◆ **TASK ITEM**:
Go through the records and copy each line where the string "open" occurs.

#### AVAILABLE DATA

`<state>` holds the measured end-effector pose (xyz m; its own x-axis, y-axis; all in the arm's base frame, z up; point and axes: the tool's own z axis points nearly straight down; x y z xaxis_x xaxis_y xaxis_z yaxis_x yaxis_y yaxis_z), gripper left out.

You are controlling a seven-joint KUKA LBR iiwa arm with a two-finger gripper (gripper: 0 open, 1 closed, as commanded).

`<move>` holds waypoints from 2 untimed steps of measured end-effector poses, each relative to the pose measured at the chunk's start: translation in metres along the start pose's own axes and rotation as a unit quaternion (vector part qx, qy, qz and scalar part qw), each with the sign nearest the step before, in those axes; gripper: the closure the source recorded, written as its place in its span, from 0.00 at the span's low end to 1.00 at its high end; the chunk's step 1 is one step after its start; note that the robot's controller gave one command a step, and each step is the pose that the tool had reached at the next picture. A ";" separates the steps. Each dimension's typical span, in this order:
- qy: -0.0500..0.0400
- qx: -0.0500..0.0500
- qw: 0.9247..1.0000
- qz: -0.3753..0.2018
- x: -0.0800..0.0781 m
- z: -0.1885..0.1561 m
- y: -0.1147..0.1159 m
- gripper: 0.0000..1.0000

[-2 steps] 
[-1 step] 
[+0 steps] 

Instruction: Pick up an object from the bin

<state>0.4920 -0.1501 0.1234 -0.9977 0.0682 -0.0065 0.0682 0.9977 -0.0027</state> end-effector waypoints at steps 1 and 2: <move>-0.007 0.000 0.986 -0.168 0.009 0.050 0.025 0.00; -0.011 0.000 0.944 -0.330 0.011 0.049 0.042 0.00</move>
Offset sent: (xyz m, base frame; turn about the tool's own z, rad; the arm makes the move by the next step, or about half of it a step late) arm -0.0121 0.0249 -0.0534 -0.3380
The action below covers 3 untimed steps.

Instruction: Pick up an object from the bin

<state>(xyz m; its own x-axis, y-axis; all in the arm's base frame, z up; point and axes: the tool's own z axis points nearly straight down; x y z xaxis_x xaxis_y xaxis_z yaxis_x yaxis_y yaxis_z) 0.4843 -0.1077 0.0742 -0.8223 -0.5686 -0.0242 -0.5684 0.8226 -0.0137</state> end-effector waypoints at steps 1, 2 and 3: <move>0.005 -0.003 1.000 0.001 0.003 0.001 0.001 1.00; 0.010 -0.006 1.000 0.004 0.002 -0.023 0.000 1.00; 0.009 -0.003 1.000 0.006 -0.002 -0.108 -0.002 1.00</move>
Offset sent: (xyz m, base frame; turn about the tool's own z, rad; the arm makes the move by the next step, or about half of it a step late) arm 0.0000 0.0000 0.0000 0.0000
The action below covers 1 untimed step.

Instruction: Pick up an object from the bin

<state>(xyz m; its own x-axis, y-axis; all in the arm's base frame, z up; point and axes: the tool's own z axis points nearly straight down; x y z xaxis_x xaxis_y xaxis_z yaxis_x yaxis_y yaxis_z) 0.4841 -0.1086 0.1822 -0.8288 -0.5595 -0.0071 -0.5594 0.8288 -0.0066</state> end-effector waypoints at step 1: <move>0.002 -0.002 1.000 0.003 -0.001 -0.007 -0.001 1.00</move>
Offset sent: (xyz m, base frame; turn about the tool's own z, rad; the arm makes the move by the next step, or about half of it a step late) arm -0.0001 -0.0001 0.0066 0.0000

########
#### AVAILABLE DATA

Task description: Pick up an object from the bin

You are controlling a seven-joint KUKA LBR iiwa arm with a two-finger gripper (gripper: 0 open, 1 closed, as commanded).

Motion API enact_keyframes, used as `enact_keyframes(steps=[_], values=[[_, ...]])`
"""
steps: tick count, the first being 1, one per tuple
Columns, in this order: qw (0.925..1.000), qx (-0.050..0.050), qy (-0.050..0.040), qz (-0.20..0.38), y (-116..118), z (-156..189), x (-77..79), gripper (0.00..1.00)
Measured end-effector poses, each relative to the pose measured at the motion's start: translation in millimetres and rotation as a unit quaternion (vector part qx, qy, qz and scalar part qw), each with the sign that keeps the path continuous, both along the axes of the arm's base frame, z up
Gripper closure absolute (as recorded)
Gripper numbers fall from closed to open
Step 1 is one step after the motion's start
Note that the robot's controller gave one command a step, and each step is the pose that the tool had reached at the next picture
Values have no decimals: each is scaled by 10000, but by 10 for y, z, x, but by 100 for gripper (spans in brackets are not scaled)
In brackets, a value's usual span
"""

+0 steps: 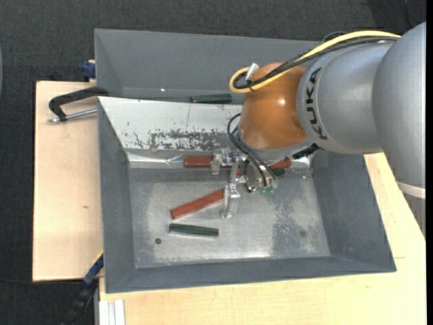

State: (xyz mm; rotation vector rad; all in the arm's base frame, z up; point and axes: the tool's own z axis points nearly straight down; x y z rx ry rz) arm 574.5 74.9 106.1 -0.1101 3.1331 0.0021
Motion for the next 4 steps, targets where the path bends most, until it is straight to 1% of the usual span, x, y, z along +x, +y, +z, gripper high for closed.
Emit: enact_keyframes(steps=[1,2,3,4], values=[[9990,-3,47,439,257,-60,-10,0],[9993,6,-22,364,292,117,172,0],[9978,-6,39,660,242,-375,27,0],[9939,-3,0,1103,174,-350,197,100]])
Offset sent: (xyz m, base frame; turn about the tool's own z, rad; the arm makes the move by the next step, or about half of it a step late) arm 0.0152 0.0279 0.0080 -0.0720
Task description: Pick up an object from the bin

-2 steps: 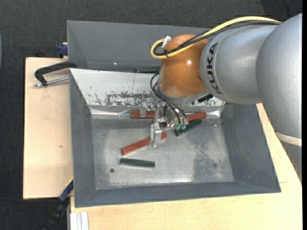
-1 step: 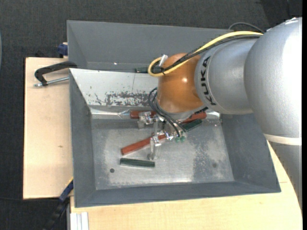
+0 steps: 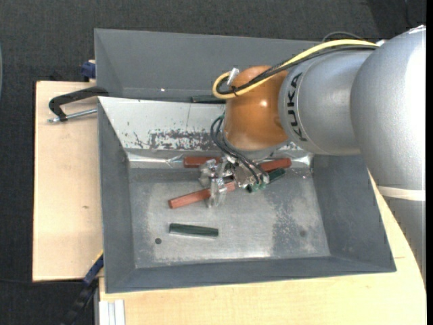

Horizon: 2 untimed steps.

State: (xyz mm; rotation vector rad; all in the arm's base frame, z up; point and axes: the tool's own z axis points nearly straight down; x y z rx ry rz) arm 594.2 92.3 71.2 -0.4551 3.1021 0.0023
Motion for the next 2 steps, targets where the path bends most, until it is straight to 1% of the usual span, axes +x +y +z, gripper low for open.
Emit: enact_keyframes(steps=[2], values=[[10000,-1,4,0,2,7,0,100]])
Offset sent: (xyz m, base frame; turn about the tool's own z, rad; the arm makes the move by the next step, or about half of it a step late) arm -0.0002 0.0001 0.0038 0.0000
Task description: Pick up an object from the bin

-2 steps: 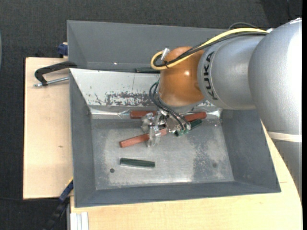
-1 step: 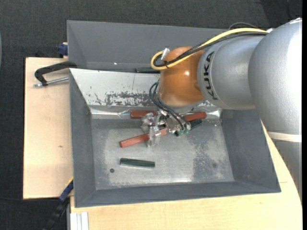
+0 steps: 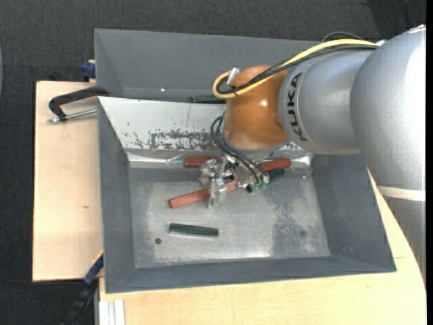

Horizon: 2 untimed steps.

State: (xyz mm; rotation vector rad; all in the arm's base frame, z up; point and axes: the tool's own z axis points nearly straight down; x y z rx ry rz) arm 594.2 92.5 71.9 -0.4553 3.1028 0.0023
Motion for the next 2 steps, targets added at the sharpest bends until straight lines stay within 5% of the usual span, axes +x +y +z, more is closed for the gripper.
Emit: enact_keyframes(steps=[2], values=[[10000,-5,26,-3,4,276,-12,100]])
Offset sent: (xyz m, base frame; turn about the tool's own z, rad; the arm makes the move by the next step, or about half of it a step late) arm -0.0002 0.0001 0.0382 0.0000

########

◆ **TASK ANSWER**:
You are controlling a seven-joint KUKA LBR iiwa arm with a two-finger gripper (gripper: 0 open, 1 closed, as commanded).
You are controlling a seven-joint KUKA LBR iiwa arm with a two-finger gripper (gripper: 0 open, 1 closed, as commanded).
Gripper numbers fall from closed to open
Motion for the next 2 steps, targets where the path bends most, until it is straight to 1% of the usual span, axes +x +y +z, gripper low for open.

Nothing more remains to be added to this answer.